Aim of the task
Each line of the data below that includes the string "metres" must be copied.

== Segment start ==

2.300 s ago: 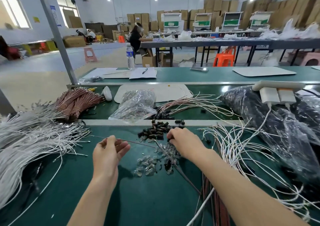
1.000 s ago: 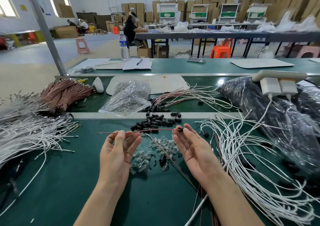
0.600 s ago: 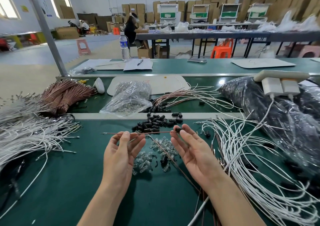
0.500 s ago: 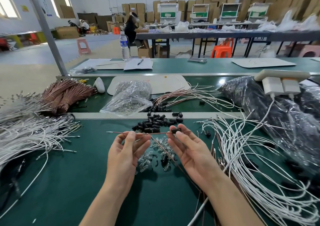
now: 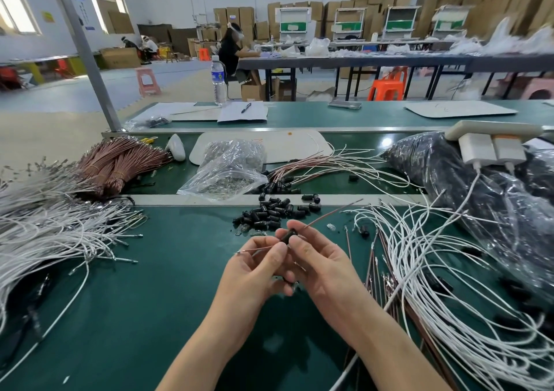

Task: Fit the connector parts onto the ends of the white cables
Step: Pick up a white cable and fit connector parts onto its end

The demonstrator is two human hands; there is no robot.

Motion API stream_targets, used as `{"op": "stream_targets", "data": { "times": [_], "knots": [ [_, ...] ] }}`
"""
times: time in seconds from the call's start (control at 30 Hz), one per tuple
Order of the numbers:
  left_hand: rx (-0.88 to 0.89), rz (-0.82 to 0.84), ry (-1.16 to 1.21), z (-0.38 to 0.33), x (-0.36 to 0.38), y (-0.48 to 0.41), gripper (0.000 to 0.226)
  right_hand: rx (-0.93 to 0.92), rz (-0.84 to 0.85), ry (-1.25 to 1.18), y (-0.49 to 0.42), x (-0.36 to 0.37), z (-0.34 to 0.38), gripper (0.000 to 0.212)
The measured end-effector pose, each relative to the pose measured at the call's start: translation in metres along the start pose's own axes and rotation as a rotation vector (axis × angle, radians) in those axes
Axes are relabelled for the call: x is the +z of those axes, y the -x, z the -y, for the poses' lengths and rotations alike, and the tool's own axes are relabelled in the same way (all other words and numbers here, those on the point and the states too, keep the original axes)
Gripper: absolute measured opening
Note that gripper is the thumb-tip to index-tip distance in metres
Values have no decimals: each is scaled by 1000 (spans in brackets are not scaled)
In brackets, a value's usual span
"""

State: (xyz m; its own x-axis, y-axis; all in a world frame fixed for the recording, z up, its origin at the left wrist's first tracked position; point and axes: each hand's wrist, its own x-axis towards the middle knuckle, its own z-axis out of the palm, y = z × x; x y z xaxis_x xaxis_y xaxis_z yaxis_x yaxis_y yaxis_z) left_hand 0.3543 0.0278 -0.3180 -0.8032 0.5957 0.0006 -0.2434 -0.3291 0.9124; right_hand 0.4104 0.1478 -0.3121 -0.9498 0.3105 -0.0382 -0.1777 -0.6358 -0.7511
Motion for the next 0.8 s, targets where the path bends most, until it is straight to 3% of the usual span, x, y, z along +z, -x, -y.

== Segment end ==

Answer space
The measured end-effector pose, each relative to the pose measured at the call's start: translation in metres along the start pose's own axes and rotation as a rotation vector (axis × angle, radians) in those axes
Note that gripper is the thumb-tip to index-tip distance in metres

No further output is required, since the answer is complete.